Not sure how TWO video card makers illustrate your point...given that Nvidia and ATI service the ENTIRE PC games industry, (and both have been swallowed by the chipmakers.)
Once one of those two video chip manufacturer throws a product on the market which is two steps ahead of its competitor instead of the usual one, it tends to get a bit lazy sitting on the revenues of the "hot" new chip and at best just works on slightly updated versions of it instead of new developments.
Only when the competition is about to throw their "two steps" or at least an equal product on the market, butts are kicked back to the lab to develop a countermeasure.
In between that, it's all monopoly, monopoly, monopoly and all of its benefits.
Just look at the Geforce 8 series. Dominating the market until ATI got their 4000 series cards on the market.
The sim world is definitely not big enough to support civilian versions of FS9, FSX, X-plane, Flightgear, and A N Other.
Apparently it is, if there's a demand for another one.
I'd rather have one too many flightsim on the market than one too little coupled with the consecutive monopoly behaviour.
I dont think he meant 'different types of versions'.
I see.
Thanks for clearing that up, Bill!
A good SDK and "MakeModel" set up for whatever 3D design software they decide upon, is crucial.
Too true.
As long as the tools are avaiable to get stuff into the new sim, a "clean slate" isn't as bad as it sounds.
A good point.
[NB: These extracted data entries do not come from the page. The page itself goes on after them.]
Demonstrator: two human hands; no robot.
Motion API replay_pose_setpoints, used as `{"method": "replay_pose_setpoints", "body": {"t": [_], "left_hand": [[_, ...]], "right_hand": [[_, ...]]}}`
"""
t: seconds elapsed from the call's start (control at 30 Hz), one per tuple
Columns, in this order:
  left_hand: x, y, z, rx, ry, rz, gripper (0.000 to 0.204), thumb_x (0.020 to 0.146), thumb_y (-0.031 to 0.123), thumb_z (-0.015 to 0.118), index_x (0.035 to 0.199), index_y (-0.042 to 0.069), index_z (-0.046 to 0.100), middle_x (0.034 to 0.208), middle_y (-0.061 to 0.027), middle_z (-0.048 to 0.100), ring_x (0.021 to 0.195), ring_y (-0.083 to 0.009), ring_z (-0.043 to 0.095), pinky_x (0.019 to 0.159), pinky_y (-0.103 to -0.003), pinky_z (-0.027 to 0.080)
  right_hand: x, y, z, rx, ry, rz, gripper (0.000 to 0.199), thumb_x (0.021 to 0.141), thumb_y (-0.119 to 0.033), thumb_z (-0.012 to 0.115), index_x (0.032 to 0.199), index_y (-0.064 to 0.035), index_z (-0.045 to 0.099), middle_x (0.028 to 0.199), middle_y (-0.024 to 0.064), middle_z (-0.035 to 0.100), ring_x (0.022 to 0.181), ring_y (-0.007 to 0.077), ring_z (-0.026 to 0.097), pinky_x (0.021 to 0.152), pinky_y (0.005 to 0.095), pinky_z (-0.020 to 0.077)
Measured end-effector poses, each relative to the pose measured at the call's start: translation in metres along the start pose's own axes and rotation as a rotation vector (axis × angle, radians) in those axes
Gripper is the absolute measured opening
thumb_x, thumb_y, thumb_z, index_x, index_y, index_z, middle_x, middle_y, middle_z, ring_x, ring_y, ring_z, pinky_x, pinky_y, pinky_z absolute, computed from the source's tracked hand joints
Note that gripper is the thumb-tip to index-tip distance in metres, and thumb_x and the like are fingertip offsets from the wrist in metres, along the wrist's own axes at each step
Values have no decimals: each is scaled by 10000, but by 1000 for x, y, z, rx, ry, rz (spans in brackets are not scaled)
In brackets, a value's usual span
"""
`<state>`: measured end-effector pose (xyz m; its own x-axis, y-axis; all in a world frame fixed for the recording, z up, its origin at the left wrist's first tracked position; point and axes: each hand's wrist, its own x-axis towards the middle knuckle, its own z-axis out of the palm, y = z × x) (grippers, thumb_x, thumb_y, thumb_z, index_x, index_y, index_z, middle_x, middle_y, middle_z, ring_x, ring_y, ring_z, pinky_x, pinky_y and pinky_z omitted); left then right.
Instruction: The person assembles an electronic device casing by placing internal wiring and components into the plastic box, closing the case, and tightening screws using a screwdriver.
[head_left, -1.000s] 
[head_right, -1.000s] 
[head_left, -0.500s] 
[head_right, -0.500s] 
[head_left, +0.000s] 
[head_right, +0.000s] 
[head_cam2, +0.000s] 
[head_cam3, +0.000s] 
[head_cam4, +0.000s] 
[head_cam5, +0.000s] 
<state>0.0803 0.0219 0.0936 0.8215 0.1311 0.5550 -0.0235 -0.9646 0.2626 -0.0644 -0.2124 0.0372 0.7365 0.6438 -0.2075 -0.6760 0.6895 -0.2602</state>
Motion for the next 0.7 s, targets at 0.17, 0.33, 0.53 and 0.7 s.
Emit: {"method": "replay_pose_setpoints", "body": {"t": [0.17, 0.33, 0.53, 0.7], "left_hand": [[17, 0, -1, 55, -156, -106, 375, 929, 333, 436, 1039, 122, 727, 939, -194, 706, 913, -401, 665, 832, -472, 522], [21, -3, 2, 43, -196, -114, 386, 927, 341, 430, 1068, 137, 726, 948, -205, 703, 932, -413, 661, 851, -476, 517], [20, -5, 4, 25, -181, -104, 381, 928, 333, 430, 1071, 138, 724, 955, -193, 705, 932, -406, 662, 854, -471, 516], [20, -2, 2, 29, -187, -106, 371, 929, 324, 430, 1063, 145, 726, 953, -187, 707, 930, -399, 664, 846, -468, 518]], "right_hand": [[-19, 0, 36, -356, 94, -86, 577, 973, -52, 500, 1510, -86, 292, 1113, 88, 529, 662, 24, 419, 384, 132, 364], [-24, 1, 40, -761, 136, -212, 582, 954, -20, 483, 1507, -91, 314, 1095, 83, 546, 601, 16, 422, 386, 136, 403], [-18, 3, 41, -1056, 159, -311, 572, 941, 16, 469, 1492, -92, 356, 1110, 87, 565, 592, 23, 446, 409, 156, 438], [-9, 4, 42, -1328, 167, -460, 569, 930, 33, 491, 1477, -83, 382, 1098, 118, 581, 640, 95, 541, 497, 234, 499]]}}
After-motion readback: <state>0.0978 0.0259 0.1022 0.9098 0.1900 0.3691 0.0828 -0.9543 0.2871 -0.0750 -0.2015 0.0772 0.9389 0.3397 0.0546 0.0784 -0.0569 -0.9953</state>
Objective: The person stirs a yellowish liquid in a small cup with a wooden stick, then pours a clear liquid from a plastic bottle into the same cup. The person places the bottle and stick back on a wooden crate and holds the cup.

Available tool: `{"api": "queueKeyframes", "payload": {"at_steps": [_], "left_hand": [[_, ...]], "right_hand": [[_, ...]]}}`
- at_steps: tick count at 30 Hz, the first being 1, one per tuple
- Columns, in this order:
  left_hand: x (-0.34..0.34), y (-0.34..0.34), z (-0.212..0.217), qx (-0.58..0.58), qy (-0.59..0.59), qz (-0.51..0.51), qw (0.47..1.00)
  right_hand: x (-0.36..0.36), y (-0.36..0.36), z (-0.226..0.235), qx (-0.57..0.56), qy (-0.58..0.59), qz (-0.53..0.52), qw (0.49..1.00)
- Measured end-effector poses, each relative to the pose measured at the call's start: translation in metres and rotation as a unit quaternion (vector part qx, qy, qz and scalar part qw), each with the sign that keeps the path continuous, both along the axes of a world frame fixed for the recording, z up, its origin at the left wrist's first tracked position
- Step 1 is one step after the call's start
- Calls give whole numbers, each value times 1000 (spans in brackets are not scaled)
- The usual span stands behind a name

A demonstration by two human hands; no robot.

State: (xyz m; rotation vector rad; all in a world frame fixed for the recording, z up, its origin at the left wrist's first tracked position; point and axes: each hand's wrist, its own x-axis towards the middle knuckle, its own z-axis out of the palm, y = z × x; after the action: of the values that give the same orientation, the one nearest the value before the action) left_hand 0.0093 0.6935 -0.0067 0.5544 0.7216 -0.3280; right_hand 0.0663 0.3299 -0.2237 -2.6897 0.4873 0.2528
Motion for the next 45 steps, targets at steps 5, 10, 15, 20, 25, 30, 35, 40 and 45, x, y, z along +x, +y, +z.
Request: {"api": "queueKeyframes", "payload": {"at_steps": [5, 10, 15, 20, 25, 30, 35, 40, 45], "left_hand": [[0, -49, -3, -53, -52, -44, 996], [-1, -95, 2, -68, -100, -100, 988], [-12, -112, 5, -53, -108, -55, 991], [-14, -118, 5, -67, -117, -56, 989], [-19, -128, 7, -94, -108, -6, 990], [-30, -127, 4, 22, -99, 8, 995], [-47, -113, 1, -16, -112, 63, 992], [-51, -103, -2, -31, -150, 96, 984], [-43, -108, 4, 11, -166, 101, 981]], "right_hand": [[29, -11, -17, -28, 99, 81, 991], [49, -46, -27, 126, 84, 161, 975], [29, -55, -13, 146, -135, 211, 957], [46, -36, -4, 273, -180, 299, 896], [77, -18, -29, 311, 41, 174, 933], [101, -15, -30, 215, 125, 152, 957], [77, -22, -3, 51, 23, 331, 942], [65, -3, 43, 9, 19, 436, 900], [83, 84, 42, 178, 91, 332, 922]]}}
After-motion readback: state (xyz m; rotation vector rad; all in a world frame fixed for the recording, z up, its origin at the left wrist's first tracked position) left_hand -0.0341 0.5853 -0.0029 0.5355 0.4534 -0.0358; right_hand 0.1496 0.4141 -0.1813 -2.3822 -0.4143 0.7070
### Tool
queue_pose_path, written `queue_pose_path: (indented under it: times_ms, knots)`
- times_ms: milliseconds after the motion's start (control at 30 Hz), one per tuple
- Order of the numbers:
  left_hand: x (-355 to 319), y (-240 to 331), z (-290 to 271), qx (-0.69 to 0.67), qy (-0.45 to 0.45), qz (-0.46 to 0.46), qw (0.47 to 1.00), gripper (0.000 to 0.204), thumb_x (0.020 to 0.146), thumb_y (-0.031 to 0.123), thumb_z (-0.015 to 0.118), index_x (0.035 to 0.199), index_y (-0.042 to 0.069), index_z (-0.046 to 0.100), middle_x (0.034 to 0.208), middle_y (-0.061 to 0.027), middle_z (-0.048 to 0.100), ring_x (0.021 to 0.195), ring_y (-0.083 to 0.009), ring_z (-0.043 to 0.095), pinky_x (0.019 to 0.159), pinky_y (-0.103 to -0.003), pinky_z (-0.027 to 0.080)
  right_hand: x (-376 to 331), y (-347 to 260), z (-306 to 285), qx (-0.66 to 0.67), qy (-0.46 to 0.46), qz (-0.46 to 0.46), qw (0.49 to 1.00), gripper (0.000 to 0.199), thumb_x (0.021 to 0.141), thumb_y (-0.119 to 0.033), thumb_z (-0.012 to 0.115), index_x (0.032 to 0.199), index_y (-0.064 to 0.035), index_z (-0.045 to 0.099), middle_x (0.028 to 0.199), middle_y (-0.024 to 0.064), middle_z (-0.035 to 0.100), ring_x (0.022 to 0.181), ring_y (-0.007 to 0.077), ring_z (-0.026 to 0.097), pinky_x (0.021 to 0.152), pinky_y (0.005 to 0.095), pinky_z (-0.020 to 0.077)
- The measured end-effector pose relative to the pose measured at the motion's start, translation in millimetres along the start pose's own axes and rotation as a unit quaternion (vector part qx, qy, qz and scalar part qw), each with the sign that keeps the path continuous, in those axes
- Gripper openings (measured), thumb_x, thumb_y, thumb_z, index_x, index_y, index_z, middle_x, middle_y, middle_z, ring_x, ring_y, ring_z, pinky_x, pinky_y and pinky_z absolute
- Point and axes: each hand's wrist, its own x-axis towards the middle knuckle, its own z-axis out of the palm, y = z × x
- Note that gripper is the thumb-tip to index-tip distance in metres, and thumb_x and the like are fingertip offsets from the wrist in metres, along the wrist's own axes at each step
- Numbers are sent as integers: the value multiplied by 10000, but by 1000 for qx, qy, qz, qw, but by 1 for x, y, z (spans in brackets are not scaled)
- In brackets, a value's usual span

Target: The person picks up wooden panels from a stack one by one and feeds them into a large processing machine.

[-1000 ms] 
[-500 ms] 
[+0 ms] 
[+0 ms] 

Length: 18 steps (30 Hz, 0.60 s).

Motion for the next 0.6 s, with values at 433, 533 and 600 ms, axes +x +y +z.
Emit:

I hope they do not use DirectX. What a mess that was.
It was just a mess because the engine core was from 1999 and got augmented with serveral new shiny features over time, which I don't think was planned that way.
ID software's Quake 3 engine is a similar example in terms of longevity, but then again it was an engine for 3d shooters, which is a totally different deal.
Many other games that have incredible environments do not use directX and have superior frame rates.
You can't compare the environments of other games to a full-blown flightsim.
Games mostly concentrate on an action radius of 2*2km at best and not the whole world.
EDIT: X-Plane does not use directX and it has brilliant frame rates and tons of things that FSX has plus many things FSX does not have.
...yet still lacks a sophisticated AI system and accurate terrain depiction.